Por a 31 de Agosto de 2018

JornaisEntre Janeiro e Junho de 2018 e o período homólogo do ano passado os generalistas venderam em média menos 13 225 exemplares por dia. Para esta quebra de 8,16% contribuíram todos os títulos, com o Correio da Manhã a vender menos 7 277 exemplares (-8,28%), o Jornal de Notícias menos 3 431 (-7,45%), o Público menos 763 exemplares (-4,24% e o Diário de Notícias, na altura ainda diário, a perder 1 754 exemplares (-17,22%). Num segmento confortavelmente liderado pelo diário da Cofina, que vende em média 80 595 exemplares por dia, o JN fechou o semestre com uma circulação impressa paga de 42 624, o Público de 17 233 e o DN de 8 428. Se olharmos apenas para as vendas em banca, o CM vendeu em média 79 902 exemplares (-8%), o JN 34 782 (-10%), o Público 12 497 (-5%) e o DN 6 107 (-20%).

A circulação digital paga também não apresenta, na soma destes quatro títulos, dados muito animadores, com um crescimento de apenas 0,94%. O Público, que lidera neste item, regista uma circulação digital paga de 11 950 (-11,59%), segue-se o JN com 6 195 (+20,62%), o DN com  3 495 (-0,34%) e o Correio da Manhã com 1 325 (+29,39%)

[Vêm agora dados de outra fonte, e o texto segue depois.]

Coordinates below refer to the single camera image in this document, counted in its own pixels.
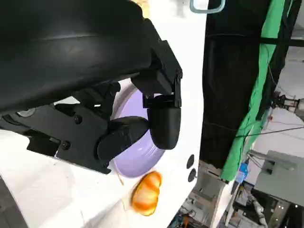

Se alargarmos a análise aos títulos semanais os números continuam a não ser animadores. O Expresso, que na soma do papel com o digital tem uma circulação paga de 86 101, registou vendas em papel de 61 562 (-9%) e digitais de 24 539 (+6,5%). A Visão vendeu em papel 40 294 exemplares (-27,64%) e teve uma quebra no digital de 72,96%, situando-se nos 1 769, e a Sábado fechou o semestre com uma circulação em papel de 37 972 (-4,46%) e no digital de 2 106 (+23,66%). Nas newsmagazines, destaque para as vendas em bloco na Visão, que se tornaram residuais, provocando assim uma quebra de cerca de 5 mil exemplares na circulação paga.